Palacios JA, Wakeley J, Ramachandran S. Bayesian nonparametric inference of population size changes from sequential genealogies. Genetics. 2015;201 (1) :281-304.Abstract

Sophisticated inferential tools coupled with the coalescent model have recently emerged for estimating past population sizes from genomic data. Recent methods that model recombination require small sample sizes, make constraining assumptions about population size changes, and do not report measures of uncertainty for estimates. Here, we develop a Gaussian process-based Bayesian nonparametric method coupled with a sequentially Markov coalescent model that allows accurate inference of population sizes over time from a set of genealogies. In contrast to current methods, our approach considers a broad class of recombination events, including those that do not change local genealogies. We show that our method outperforms recent likelihood-based methods that rely on discretization of the parameter space. We illustrate the application of our method to multiple demographic histories, including population bottlenecks and exponential growth. In simulation, our Bayesian approach produces point estimates four times more accurate than maximum-likelihood estimation (based on the sum of absolute differences between the truth and the estimated values). Further, our method's credible intervals for population size as a function of time cover 90% of true values across multiple demographic scenarios, enabling formal hypothesis testing about population size differences over time. Using genealogies estimated with ARGweaver, we apply our method to European and Yoruban samples from the 1000 Genomes Project and confirm key known aspects of population size history over the past 150,000 years.

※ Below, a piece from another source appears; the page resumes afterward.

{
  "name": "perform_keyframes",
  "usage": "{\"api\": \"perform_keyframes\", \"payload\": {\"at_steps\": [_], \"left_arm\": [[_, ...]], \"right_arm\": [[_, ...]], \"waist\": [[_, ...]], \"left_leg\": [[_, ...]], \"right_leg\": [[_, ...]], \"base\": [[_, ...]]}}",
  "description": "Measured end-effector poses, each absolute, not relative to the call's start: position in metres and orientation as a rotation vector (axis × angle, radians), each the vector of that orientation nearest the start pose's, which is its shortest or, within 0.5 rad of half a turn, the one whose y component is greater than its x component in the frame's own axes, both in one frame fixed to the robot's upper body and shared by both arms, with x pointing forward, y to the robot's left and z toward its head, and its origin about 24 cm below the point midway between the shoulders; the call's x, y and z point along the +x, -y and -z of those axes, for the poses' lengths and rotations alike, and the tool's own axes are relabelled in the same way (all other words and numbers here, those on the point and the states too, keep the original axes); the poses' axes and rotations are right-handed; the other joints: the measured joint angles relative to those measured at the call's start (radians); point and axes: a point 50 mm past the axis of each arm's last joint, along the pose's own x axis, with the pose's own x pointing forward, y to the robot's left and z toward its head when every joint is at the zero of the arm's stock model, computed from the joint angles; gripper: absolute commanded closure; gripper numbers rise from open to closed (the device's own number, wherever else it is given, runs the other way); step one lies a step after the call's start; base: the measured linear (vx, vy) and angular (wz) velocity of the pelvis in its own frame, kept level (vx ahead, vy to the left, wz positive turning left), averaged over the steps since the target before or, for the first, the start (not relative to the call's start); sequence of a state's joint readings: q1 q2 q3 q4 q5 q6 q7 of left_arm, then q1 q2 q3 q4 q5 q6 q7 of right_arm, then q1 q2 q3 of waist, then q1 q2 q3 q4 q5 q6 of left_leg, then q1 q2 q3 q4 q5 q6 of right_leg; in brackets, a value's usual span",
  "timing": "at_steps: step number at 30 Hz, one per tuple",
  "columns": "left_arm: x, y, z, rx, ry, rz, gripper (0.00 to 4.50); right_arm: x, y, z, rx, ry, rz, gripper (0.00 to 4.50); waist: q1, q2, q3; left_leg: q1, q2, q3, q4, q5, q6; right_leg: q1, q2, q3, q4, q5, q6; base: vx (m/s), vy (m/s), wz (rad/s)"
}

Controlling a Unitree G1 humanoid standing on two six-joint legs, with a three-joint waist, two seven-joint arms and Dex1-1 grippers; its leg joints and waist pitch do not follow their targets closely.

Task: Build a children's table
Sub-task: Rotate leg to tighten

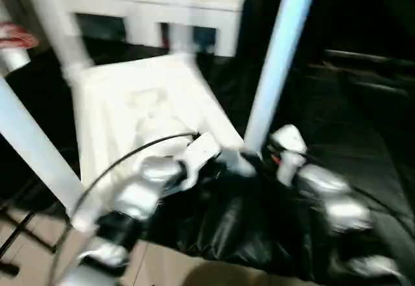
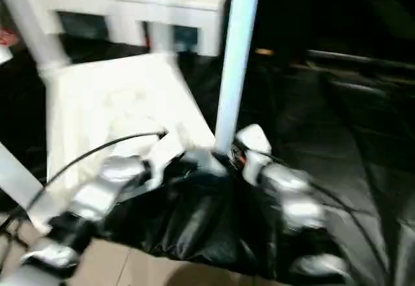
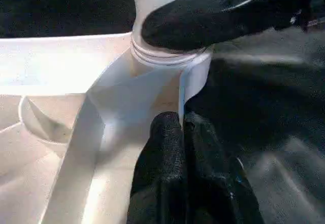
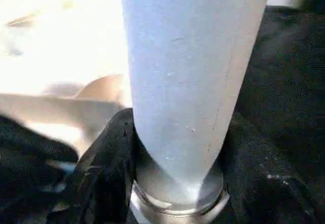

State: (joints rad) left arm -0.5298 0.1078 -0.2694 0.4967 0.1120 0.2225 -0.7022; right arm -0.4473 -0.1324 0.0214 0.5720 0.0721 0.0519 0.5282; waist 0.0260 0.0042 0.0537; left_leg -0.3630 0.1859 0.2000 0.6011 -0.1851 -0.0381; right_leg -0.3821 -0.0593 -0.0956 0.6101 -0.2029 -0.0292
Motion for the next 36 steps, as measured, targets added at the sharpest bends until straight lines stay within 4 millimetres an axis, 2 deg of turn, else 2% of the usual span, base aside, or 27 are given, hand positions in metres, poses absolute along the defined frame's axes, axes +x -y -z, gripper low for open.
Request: {"api": "perform_keyframes", "payload": {"at_steps": [3,5,9,10,13,17,24,27,29,32,33,36], "left_arm": [[0.318,-0.065,-0.041,0.329,-0.325,0.961,4.50],[0.318,-0.065,-0.041,0.328,-0.324,0.963,4.50],[0.317,-0.065,-0.041,0.328,-0.324,0.971,4.50],[0.317,-0.066,-0.041,0.329,-0.324,0.980,4.50],[0.315,-0.069,-0.043,0.330,-0.321,1.013,4.50],[0.314,-0.073,-0.043,0.333,-0.318,1.043,4.50],[0.304,-0.083,-0.045,0.346,-0.316,1.190,4.50],[0.300,-0.090,-0.045,0.345,-0.325,1.245,4.50],[0.298,-0.094,-0.047,0.356,-0.334,1.288,4.50],[0.294,-0.098,-0.047,0.353,-0.346,1.346,4.50],[0.293,-0.099,-0.048,0.352,-0.350,1.360,4.50],[0.290,-0.102,-0.048,0.347,-0.363,1.398,4.50]], "right_arm": [[0.325,0.125,-0.032,-0.031,-0.202,-0.571,2.48],[0.325,0.125,-0.032,-0.033,-0.195,-0.572,1.78],[0.324,0.126,-0.031,-0.028,-0.193,-0.595,1.74],[0.324,0.128,-0.032,-0.032,-0.195,-0.609,1.40],[0.322,0.135,-0.035,-0.053,-0.205,-0.690,1.32],[0.321,0.141,-0.037,-0.082,-0.216,-0.748,0.93],[0.310,0.161,-0.041,-0.187,-0.292,-0.986,0.93],[0.305,0.165,-0.043,-0.190,-0.310,-1.077,0.93],[0.302,0.164,-0.044,-0.186,-0.317,-1.131,1.19],[0.297,0.166,-0.046,-0.187,-0.325,-1.197,1.29],[0.296,0.166,-0.046,-0.184,-0.328,-1.214,1.50],[0.294,0.166,-0.046,-0.182,-0.340,-1.256,1.60]], "waist": [[0.002,0.001,0.000],[0.003,0.001,-0.001],[0.003,0.001,-0.001],[0.003,0.001,-0.001],[0.007,0.001,-0.001],[0.010,0.001,-0.001],[0.033,0.001,0.000],[0.038,0.001,0.001],[0.038,0.001,0.001],[0.040,0.000,0.001],[0.040,0.000,0.001],[0.040,0.000,0.001]], "left_leg": [[0.000,0.000,0.000,-0.002,0.000,0.000],[0.000,0.000,0.000,-0.004,0.000,0.000],[0.000,0.000,0.000,-0.004,0.000,0.000],[0.000,0.000,0.000,-0.004,0.000,0.000],[-0.001,0.000,0.000,-0.004,0.000,0.000],[-0.002,0.000,0.000,-0.005,0.000,0.000],[-0.005,0.000,0.000,-0.004,0.000,0.000],[-0.005,0.000,0.000,-0.004,-0.001,0.000],[-0.005,0.000,0.000,-0.004,-0.001,0.000],[-0.006,0.000,0.000,-0.004,-0.001,0.001],[-0.006,0.000,0.000,-0.004,-0.001,0.001],[-0.006,0.000,0.000,-0.004,-0.001,0.001]], "right_leg": [[0.000,0.000,0.000,0.000,0.000,0.000],[-0.001,0.000,0.000,0.000,0.001,0.000],[-0.001,0.000,0.000,0.000,0.001,-0.001],[-0.001,0.000,0.000,0.000,0.001,-0.001],[-0.002,0.000,0.000,0.000,0.001,-0.001],[-0.002,0.000,-0.001,0.000,0.003,-0.005],[-0.003,0.000,0.000,-0.001,0.003,-0.005],[-0.003,0.000,0.000,-0.001,0.003,-0.005],[-0.003,0.000,0.000,-0.001,0.003,-0.005],[-0.003,0.000,0.000,-0.001,0.003,-0.004],[-0.003,0.000,0.000,-0.001,0.003,-0.004],[-0.003,0.000,0.000,-0.001,0.003,-0.004]], "base": [[0.000,0.000,0.00],[0.000,0.000,0.00],[0.000,0.000,0.00],[0.000,0.000,0.00],[0.000,0.000,0.00],[0.000,0.000,0.00],[0.000,0.000,0.00],[0.000,0.000,0.00],[0.000,0.000,0.00],[0.000,0.000,0.00],[0.000,0.000,0.00],[0.000,0.000,0.00]]}}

Carmi S, Wilton PR, Wakeley J, Pe'er I. A renewal theory approach to IBD sharing. Theoret. Pop. Biol. 2014;97 :35-48.Abstract

A long genomic segment inherited by a pair of individuals from a single, recent common ancestor is said to be identical-by-descent (IBD). Shared IBD segments have numerous applications in genetics, from demographic inference to phasing, imputation, pedigree reconstruction, and disease mapping. Here, we provide a theoretical analysis of IBD sharing under Markovian approximations of the coalescent with recombination. We describe a general framework for the IBD process along the chromosome under the Markovian models (SMC/SMC’), as well as introduce and justify a new model, which we term the renewal approximation, under which lengths of successive segments are independent. Then, considering the infinite-chromosome limit of the IBD process, we recover previous results (for SMC) and derive new results (for SMC’) for the mean number of shared segments longer than a cutoff and the fraction of the chromosome found in such segments. We then use renewal theory to derive an expression (in Laplace space) for the distribution of the number of shared segments and demonstrate implications for demographic inference. We also compute (again, in Laplace space) the distribution of the fraction of the chromosome in shared segments, from which we obtain explicit expressions for the first two moments. Finally, we generalize all results to populations with a variable effective size.